• **Exercise objective**
Give again, exactly as written, each line of the material below starting at the line that contains "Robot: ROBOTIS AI" and ending at the line that contains "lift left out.". Both ends count, and no other line does.

• **Supplied data**

____

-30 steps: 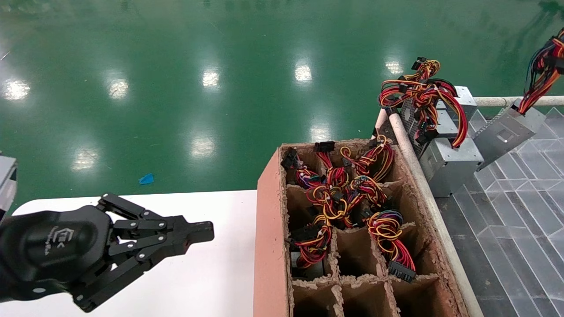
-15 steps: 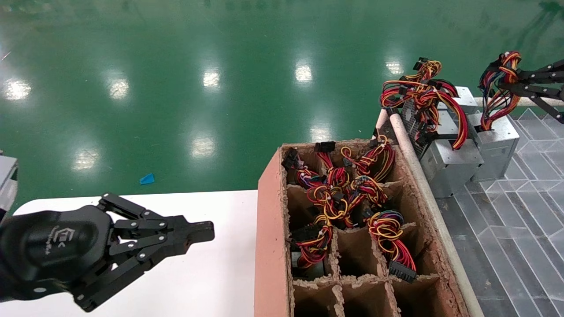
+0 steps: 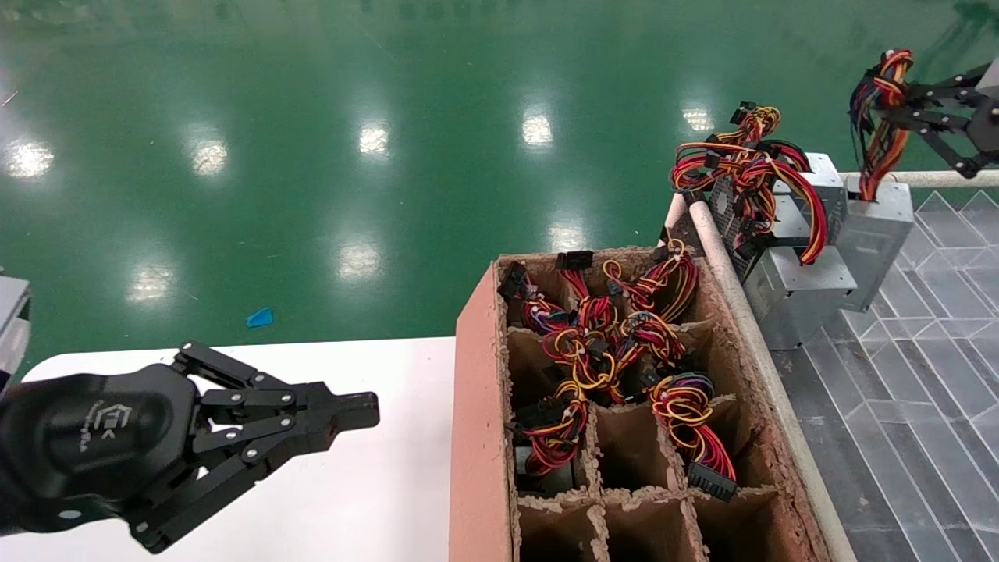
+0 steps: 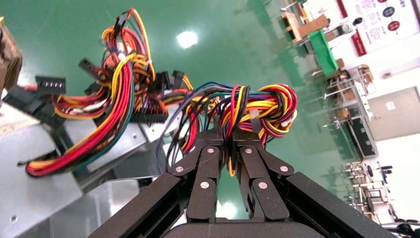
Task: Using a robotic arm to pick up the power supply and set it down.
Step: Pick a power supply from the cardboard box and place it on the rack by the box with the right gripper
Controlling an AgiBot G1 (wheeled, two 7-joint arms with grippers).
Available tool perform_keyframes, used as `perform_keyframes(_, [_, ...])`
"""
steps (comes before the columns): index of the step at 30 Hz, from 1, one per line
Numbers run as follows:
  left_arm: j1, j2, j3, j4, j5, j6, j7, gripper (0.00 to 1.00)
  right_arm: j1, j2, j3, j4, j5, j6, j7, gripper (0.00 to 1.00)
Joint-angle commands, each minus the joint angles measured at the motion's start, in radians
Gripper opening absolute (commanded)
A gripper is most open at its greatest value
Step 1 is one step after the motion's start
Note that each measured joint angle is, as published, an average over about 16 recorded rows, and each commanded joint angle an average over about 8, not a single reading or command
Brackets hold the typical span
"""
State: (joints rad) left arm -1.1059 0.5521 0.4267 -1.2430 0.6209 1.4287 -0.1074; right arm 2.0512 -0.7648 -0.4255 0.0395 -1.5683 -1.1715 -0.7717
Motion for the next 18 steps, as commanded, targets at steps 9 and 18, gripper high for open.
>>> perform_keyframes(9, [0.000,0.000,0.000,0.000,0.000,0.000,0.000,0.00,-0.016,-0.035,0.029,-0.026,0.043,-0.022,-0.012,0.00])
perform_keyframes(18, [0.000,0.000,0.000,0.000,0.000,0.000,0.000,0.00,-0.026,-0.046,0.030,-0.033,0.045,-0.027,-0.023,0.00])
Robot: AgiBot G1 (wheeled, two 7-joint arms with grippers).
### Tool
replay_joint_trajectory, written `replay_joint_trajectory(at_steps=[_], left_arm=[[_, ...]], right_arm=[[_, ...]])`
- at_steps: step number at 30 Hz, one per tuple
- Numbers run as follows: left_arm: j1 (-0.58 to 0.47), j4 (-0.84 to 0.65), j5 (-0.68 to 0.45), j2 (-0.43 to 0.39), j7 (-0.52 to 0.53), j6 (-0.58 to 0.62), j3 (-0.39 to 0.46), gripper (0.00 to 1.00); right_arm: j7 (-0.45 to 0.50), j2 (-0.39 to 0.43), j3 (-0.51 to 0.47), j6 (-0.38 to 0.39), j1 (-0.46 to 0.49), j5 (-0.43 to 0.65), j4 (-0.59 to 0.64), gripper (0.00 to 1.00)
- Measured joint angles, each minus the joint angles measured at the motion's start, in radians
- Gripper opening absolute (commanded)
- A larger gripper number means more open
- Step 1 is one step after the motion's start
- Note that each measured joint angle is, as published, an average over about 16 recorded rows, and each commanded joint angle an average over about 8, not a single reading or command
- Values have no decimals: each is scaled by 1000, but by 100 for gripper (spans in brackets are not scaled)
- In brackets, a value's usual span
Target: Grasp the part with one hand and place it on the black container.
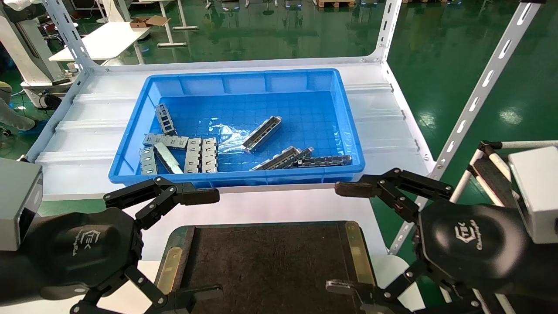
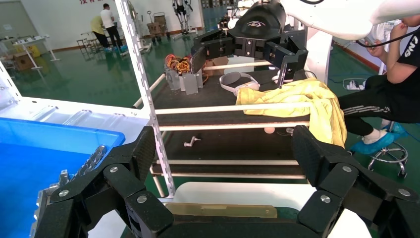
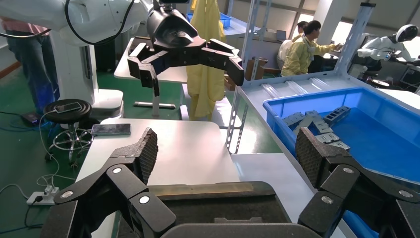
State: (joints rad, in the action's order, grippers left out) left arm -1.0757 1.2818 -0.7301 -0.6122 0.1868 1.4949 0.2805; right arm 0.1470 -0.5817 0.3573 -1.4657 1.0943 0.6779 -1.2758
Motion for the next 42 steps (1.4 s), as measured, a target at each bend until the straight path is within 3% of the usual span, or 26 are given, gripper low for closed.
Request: replay_joint_trajectory(at_steps=[42], left_arm=[[-2,-1,-26,-2,-6,-38,-1,100]], right_arm=[[0,0,0,0,0,0,0,100]])
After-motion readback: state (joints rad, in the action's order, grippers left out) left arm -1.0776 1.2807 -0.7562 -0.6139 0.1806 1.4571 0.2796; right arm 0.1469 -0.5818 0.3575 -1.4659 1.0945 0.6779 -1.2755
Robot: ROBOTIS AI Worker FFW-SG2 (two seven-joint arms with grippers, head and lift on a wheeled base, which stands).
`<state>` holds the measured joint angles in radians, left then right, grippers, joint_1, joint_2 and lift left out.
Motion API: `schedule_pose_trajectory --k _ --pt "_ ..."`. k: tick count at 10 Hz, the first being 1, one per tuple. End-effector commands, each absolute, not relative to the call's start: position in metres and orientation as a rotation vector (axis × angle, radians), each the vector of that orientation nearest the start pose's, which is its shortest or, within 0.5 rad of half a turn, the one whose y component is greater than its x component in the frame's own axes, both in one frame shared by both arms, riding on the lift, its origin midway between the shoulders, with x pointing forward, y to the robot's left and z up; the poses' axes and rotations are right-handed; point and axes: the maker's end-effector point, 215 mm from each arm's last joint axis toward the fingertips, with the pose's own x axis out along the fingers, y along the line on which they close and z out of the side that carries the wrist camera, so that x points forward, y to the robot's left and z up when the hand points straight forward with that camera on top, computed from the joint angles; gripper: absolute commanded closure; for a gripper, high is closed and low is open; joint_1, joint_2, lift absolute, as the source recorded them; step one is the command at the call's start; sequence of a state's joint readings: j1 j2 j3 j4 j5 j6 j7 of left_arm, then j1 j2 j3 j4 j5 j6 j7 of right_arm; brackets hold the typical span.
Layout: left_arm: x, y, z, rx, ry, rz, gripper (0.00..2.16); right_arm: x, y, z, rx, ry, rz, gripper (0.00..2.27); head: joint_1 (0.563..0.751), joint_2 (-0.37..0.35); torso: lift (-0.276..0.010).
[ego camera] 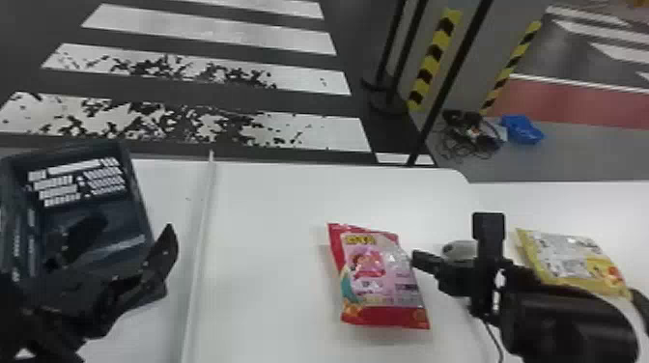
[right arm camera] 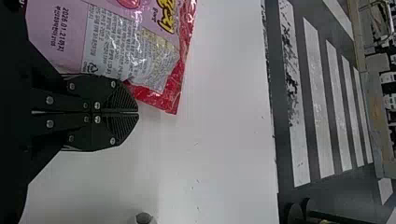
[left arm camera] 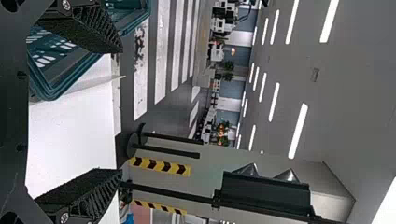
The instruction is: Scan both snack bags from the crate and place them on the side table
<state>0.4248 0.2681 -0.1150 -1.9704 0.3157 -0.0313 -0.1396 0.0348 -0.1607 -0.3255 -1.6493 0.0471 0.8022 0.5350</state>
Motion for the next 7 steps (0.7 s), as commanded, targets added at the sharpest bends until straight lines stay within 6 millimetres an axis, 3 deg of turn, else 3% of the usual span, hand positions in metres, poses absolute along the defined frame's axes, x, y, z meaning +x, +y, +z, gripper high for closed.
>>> schedule_pose_trajectory --k 1,3,5,6,7 --pt "0.453 0.169 -0.343 -0.122 0.034 -0.34 0.08 0.493 -0.389 -0.487 0.081 0.661 0.084 2.26 0.695 -0.236 -0.095" --pt "0.453 0.17 -0.344 -0.122 0.037 -0.338 0.08 0.48 -0.401 -0.451 0.026 0.601 0.06 1.66 0.695 -0.258 -0.095" --pt "0.454 0.17 -0.344 -0.123 0.037 -0.337 0.08 0.45 -0.402 -0.439 -0.011 0.604 0.052 0.33 0.695 -0.272 -0.095" --pt "0.454 0.17 -0.344 -0.122 0.035 -0.337 0.08 0.438 -0.404 -0.437 -0.018 0.607 0.044 0.09 0.695 -0.275 -0.095" --pt "0.454 0.17 -0.345 -0.123 0.039 -0.337 0.08 0.427 -0.41 -0.439 -0.018 0.619 0.03 0.08 0.695 -0.282 -0.095"
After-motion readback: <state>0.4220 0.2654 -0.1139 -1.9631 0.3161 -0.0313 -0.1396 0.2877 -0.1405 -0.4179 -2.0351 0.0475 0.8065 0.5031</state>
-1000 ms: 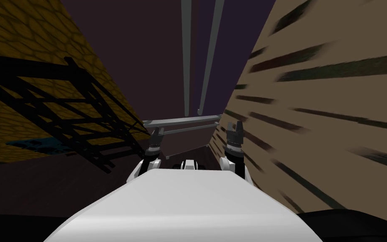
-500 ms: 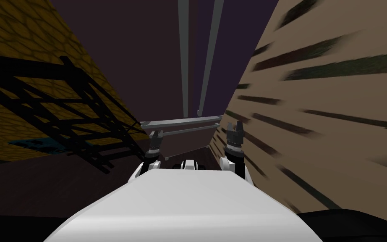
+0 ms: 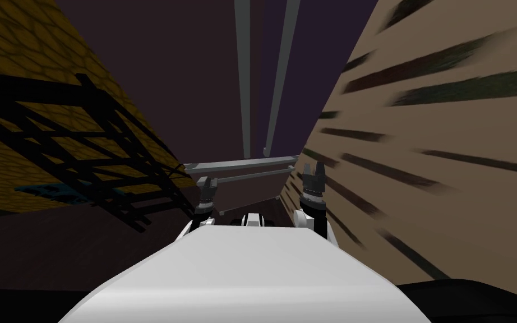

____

• **Reply**
Robot: ROBOTIS AI Worker FFW-SG2 (two seven-joint arms with grippers, head and lift on a wheeled base, which stands).
`<state>` holds the measured joint angles in radians, left then right, grippers, joint_1, joint_2 and lift left out.

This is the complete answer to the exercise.